How can just one DevOps, or even a few, manage all of this in addition to daily tasks?
Here’s where it gets interesting: we’re a team of only 5 DevOps, responsible for over 200 developers.
What if there were a simple way to automate these tasks or, even better, empower developers to handle them on their own?
Well, what if I told you there is a way? A simple way.
If I were to give this blog post another title, it would be The Power of Simplicity.
You won’t find a complex architecture with thousands of lines of code here. Instead, you’ll see the most basic and straightforward solutions — the kind that are often the most effective.
About Me
Before we dive in, let me introduce myself.

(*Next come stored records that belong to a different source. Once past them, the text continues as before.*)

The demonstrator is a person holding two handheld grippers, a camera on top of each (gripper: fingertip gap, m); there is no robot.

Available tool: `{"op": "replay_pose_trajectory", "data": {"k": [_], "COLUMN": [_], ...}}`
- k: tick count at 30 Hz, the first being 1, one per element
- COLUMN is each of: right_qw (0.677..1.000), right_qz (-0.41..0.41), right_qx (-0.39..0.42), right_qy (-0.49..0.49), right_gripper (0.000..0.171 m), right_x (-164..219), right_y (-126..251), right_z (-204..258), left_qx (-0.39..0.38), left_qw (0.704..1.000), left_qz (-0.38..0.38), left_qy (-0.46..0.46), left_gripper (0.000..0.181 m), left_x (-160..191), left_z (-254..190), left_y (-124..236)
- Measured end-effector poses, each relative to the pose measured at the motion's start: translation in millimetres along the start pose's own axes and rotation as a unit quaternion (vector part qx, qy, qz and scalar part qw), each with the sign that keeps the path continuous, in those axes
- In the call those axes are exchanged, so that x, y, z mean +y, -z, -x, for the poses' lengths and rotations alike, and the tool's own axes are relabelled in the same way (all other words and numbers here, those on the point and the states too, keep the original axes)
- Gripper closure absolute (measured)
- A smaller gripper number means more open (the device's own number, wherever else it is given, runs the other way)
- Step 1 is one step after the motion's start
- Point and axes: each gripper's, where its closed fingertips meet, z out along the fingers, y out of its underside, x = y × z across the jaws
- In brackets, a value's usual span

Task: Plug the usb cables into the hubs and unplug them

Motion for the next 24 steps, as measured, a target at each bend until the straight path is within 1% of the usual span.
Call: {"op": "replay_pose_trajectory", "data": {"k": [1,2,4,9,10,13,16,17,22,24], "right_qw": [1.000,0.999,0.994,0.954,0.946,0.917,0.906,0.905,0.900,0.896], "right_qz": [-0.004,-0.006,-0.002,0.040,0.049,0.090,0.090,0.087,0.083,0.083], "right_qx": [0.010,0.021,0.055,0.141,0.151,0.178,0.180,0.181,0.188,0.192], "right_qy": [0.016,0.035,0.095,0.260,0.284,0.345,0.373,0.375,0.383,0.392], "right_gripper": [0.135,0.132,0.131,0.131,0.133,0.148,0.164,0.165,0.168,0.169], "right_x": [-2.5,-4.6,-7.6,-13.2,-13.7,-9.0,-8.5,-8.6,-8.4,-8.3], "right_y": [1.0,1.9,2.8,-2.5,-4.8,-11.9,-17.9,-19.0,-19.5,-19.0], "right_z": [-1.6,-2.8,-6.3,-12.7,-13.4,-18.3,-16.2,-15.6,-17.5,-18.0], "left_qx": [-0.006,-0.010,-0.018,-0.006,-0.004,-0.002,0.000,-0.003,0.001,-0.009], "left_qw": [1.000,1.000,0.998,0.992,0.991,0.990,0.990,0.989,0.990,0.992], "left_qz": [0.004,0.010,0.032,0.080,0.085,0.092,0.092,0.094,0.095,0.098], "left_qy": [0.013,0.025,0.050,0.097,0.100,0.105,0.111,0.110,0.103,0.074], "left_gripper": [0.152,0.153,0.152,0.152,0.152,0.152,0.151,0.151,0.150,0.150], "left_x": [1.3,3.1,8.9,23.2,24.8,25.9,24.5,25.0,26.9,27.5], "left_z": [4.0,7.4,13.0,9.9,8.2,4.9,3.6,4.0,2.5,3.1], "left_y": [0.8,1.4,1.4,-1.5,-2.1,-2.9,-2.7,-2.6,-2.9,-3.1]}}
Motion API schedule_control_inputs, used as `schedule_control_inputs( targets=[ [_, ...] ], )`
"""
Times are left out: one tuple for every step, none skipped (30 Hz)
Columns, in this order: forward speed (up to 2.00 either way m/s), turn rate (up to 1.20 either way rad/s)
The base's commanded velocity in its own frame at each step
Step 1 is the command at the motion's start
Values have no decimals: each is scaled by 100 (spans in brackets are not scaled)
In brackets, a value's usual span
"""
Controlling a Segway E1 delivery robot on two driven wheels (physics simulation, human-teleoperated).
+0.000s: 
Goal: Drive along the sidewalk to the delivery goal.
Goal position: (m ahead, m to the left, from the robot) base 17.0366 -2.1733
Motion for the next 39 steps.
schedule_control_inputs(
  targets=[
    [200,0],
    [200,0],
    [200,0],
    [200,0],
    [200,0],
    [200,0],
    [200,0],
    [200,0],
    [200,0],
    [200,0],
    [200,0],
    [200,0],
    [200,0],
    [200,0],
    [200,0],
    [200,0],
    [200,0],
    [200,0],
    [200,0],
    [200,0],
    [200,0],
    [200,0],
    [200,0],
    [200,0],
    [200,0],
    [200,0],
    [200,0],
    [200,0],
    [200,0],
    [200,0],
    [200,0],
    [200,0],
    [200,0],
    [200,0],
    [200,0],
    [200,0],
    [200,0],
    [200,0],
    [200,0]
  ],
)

I’m Orel Bello, an AWS Community Builder and a passionate DevOps Platform Engineer with over 3.5 years of experience, including the past 2.5 years at Melio. My tech journey began during my military service as a Deputy Commander in the Technological Control Center for the Israel Police. After earning a B.Sc. in Computer Science, I started as a Storage and Virtualization Engineer before discovering my true calling in DevOps. Now an AWS Certified Professional in both DevOps and Solutions Architect, I specialize in building scalable, efficient, and cost-effective cloud solutions.
One thing you should know about Melio is that our entire architecture is fully serverless. We run a large-scale environment of Lambda functions, and naturally, Lambda has become our go-to solution for nearly every challenge we need to address.
Understanding Lambda Functions
Let’s take a look at what Lambda functions are and how they can help us boost efficiency through automation.
We’re all familiar with Lambda functions — the serverless compute service that lets you focus on writing code instead of managing servers.
Lambda integrates natively with many AWS services, making it the perfect tool for automation.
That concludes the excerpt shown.